Smith, of Browns Mills, said she too was sexually assaulted and sexually harassed while she was in the Marines, between 1978 and 1984. She did not report it. “They would say you’re just whining, you’re being a girl. And you know you must never, never cry. You just act like it doesn’t bother you,” she said.

In a survey released by the Pentagon last year, about 14,900 service members, male and female, reported they had experienced some form of sexual assault. The Pentagon also said six out of 10 reported retaliation after filing a complaint.

Lori Maas, manager of the women’s program at the Philadelphia VA Medical Center, said individual therapy and group programs are offered to women with PTSD and MST at clinics in the city and South Jersey. “The role of women in the military, until recently, was not in combat. But the war is still present for them: They are in the combat zones, and while they may not have the rifle, they are being exposed to traumatic events that are pretty significant,” she said.

Smith, 57, said she feels better after she goes to the peer support group at the diner, just being among veterans, male and female, all struggling to make sense of what happened to them.

The men have welcomed them, she said, and the women enjoy the camaraderie.

“We all went through some awful mess in the military. No one here wants to hurt you. … The group gives you a sense of being, that you’re not the only one,” Smith said.

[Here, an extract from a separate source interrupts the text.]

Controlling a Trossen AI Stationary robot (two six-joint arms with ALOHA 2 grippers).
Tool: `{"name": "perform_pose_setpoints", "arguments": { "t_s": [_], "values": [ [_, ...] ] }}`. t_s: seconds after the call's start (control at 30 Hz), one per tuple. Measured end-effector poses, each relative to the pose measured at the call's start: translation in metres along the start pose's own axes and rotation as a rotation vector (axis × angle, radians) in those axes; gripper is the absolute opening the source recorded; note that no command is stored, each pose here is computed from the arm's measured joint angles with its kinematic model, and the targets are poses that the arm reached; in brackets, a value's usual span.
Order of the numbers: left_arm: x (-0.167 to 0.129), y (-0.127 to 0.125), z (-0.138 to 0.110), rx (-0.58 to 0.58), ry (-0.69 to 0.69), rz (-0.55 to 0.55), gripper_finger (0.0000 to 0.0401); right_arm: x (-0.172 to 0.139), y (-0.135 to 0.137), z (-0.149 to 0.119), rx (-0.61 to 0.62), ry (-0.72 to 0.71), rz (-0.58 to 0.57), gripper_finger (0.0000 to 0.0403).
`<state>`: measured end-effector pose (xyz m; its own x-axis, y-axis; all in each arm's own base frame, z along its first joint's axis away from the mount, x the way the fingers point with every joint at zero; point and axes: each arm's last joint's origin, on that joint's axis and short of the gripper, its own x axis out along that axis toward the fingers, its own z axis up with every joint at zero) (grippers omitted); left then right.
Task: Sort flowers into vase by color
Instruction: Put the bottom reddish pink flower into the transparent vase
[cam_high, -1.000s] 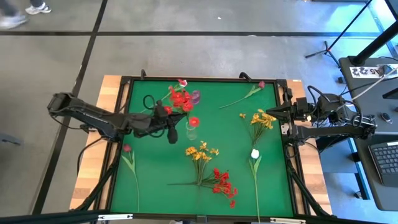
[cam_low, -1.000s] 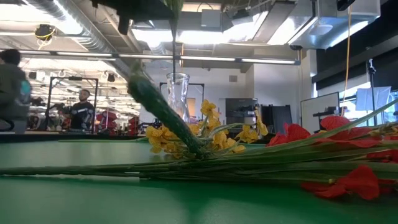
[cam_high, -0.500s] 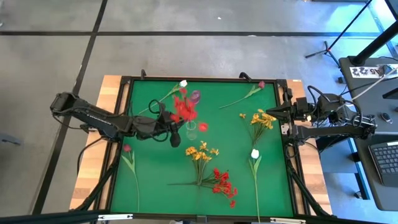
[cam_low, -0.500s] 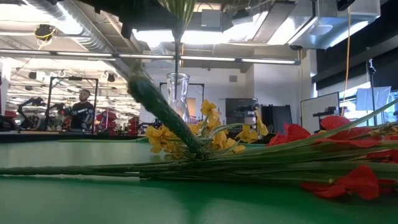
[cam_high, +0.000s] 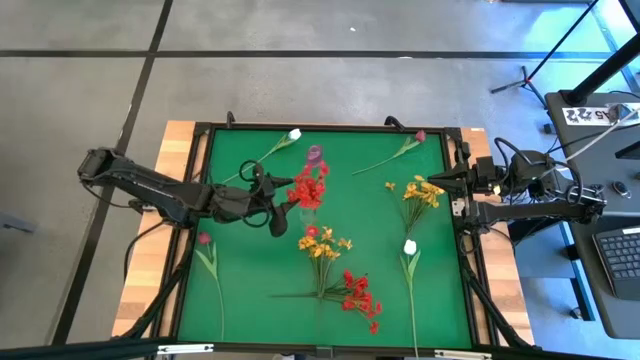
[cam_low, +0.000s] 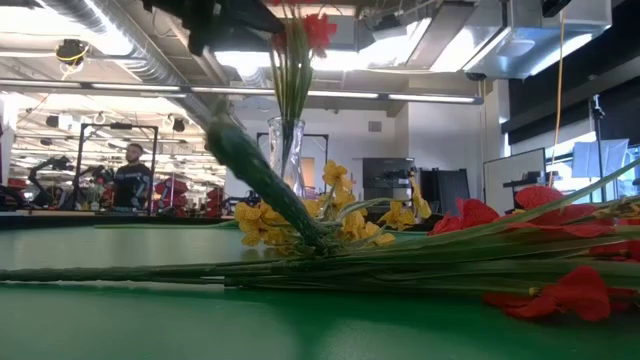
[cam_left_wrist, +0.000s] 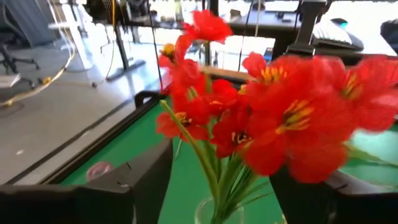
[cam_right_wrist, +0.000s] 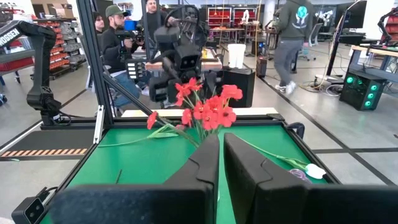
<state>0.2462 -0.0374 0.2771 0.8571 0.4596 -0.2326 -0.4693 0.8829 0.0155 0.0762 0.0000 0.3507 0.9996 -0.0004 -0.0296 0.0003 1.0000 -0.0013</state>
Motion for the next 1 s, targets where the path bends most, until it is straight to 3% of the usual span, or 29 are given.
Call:
{"name": "perform_pose_setpoints", "arguments": {
  "t_s": [0.33, 0.5, 0.6, 0.73, 1.0],
  "values": [
    [-0.057, -0.002, 0.041, -0.005, 0.209, -0.008, 0.0254, 0.000, 0.000, 0.000, 0.000, 0.000, 0.000, 0.0026],
    [-0.089, -0.001, 0.051, -0.213, 0.416, -0.050, 0.0253, 0.000, 0.000, 0.000, 0.000, 0.000, 0.000, 0.0026],
    [-0.103, -0.004, 0.042, -0.311, 0.585, -0.087, 0.0253, 0.000, 0.000, 0.000, 0.000, 0.000, 0.000, 0.0026],
    [-0.116, -0.012, 0.019, -0.358, 0.733, -0.070, 0.0253, 0.000, 0.000, 0.000, 0.000, 0.000, 0.000, 0.0026],
    [-0.138, -0.029, -0.024, -0.571, 0.950, 0.097, 0.0253, 0.000, 0.000, 0.000, 0.000, 0.000, 0.000, 0.0026]
  ]
}}
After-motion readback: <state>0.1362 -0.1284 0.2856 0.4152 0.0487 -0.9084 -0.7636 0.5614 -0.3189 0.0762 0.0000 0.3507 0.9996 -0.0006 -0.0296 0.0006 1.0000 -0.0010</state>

Until the interviews, Davis and Smith had not even disclosed to each other the sexual assaults they had endured in the military. “The stereotype of military women is they are either lesbians or whores,” Davis said, shaking her head.

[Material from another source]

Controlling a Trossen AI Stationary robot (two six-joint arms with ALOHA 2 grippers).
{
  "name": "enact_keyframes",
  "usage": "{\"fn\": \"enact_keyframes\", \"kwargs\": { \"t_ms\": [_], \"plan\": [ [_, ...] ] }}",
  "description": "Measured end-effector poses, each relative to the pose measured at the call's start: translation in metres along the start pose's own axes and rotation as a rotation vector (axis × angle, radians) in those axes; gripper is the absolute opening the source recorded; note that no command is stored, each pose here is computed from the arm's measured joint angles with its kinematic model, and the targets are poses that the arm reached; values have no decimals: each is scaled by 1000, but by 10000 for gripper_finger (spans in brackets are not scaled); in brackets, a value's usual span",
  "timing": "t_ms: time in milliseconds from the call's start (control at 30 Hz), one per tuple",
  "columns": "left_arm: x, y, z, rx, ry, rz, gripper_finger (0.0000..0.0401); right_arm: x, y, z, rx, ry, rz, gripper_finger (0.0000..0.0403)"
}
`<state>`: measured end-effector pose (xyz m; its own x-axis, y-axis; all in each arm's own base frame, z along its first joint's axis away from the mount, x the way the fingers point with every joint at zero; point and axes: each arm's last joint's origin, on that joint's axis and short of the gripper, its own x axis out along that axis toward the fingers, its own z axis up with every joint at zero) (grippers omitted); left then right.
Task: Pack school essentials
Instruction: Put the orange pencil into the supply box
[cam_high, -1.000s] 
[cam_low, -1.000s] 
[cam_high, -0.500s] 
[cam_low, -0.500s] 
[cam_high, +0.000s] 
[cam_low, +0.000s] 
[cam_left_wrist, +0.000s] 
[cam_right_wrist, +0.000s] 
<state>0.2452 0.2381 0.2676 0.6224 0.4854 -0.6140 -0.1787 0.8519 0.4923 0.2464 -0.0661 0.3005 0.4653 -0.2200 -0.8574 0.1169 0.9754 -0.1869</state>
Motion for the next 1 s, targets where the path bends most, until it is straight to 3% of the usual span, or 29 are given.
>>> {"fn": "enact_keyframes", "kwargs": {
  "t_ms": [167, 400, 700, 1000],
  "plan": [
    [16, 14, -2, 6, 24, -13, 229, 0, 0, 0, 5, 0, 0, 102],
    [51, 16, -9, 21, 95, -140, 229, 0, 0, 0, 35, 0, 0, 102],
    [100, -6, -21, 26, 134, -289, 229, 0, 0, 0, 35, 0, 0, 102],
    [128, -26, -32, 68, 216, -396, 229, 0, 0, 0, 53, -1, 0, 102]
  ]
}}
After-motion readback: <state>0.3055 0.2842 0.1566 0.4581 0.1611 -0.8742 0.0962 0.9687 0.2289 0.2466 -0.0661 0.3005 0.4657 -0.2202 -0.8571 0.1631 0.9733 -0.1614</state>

All three women were married and had children while in the service, but still felt misunderstood, labeled.

At one of the group meetings, one of the men reminded the others to curb their swearing because there are “ladies in the room.” Smith, who has five children and five grandchildren, said that made her feel respected.

Tony Capone, a retired social worker who counsels the group, said military women have the same anger issues and nightmares as the men. PTSD also causes anxiety and flashbacks, and can lead to suicide.

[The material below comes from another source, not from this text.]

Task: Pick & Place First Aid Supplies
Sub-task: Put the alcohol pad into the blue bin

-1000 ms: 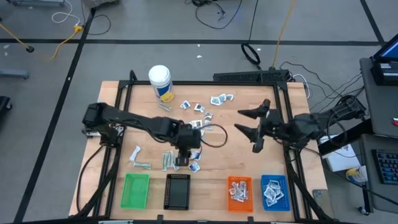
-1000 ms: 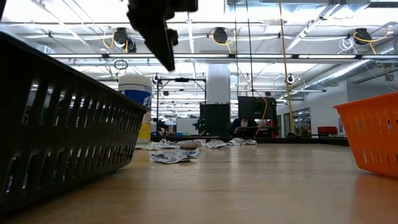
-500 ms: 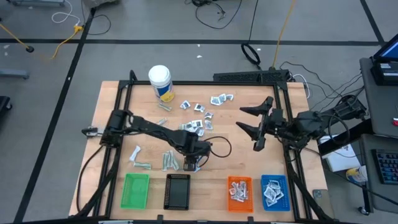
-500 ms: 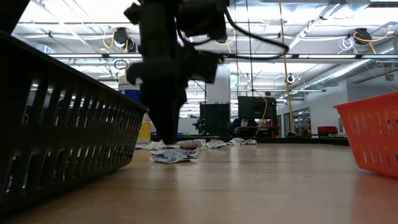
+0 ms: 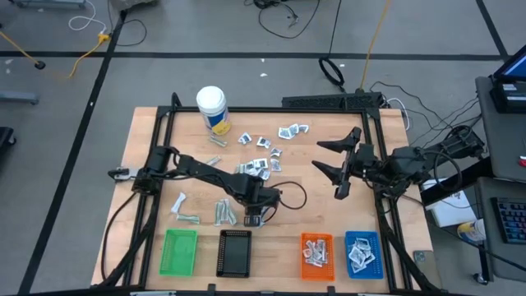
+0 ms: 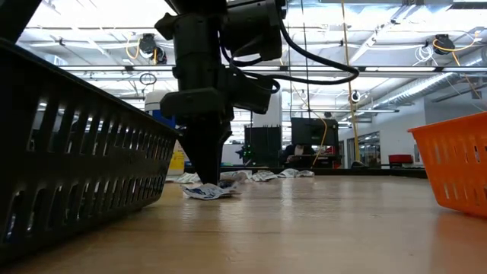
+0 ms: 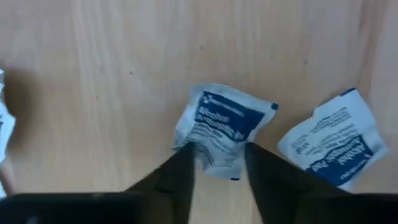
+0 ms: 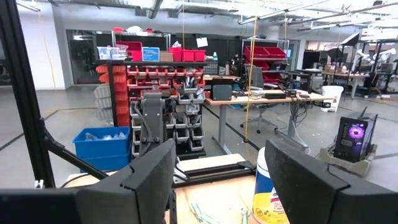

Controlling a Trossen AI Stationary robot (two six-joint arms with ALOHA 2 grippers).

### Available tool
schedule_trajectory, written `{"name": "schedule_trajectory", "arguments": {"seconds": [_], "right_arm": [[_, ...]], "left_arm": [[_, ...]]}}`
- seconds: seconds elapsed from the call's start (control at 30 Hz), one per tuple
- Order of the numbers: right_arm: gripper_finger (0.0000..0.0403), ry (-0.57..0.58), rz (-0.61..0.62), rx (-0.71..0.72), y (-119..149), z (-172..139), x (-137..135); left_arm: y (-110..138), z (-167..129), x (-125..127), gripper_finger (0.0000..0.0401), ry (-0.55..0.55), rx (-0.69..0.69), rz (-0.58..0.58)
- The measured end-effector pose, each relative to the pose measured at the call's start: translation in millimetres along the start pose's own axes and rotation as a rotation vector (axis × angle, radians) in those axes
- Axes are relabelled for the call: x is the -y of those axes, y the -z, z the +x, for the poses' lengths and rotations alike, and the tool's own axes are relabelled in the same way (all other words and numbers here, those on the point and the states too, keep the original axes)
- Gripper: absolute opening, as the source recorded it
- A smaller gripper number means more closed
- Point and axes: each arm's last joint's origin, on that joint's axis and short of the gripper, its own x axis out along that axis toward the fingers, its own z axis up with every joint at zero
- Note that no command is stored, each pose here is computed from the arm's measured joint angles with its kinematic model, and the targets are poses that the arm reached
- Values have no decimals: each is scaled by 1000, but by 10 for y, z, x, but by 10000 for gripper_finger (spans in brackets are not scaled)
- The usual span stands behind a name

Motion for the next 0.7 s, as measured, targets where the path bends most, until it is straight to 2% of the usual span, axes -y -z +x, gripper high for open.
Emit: {"name": "schedule_trajectory", "arguments": {"seconds": [0.17, 0.23, 0.33, 0.47, 0.7], "right_arm": [[242, 0, -6, 6, -7, -1, 1], [242, 1, -8, 6, -7, 0, 2], [242, 2, -23, 10, -12, 0, 3], [242, 19, -1, 40, -46, 17, 30], [242, 90, 44, 44, -40, 96, 153]], "left_arm": [[2, 47, -1, 35, 21, -12, 1], [4, 50, 0, 11, 32, -15, 0], [11, 41, -4, 13, 39, -20, -1], [33, -133, -42, 5, 50, -2, -9], [27, -837, -231, 3, 60, 220, -48]]}}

He has counseled women with MST and others who witnessed death and destruction. He also has helped battlefield triage nurses whose job is to decide “who gets treated and who doesn’t, and then they have to hold the hands of those who don’t get treatment and watch them die,” Capone said.

Local veterans formed the group Capone leads at the diner two years after the VA disbanded its own peer support group at Joint Base McGuire-Dix-Lakehurst. The vets didn’t want to travel to Philadelphia where the VA started a new group. About 200 vets have signed up for the group that meets at the diner, and about 60 drop in each week.

Wimbish, who started as a singer with an Air Force band in the early 1980s, said one of her most terrifying military experiences was when she was deployed during Desert Storm, to a Middle East location to support an aircraft-refueling mission. On the way there, she said she was handed an M-16, though she had not received training in how to use it. “I was scared to death,” she said.

A few months later, she said, she and six others in her unit were left behind at a Middle East aircraft hangar for nearly a week after most of the others troops were evacuated.

The pilot who came for them “laughed and said we forgot about you,” she said. The unit had barricaded the hangar doors with furniture for protection and slept on desks. “It wasn’t funny. It still hurts,” she said.

For Davis, there is the memory of a training drill at boot camp that turned fatal. She saw a recruit who was running in front of her collapse and die. “I blamed myself — I thought maybe I was too slow to help him,” she said.

For Smith, there was the racism she encountered off the base when she was stationed in Georgia. When she would ride her bicycle, some motorists would yell racial epithets and one passenger tried to knock her off the bike.

Davis said she copes now by attending the group sessions, volunteering at church, and painting. One portrait is labeled “Silent pain.”

“All of us just try to bury it all,” Davis said. “But we probably shouldn’t.”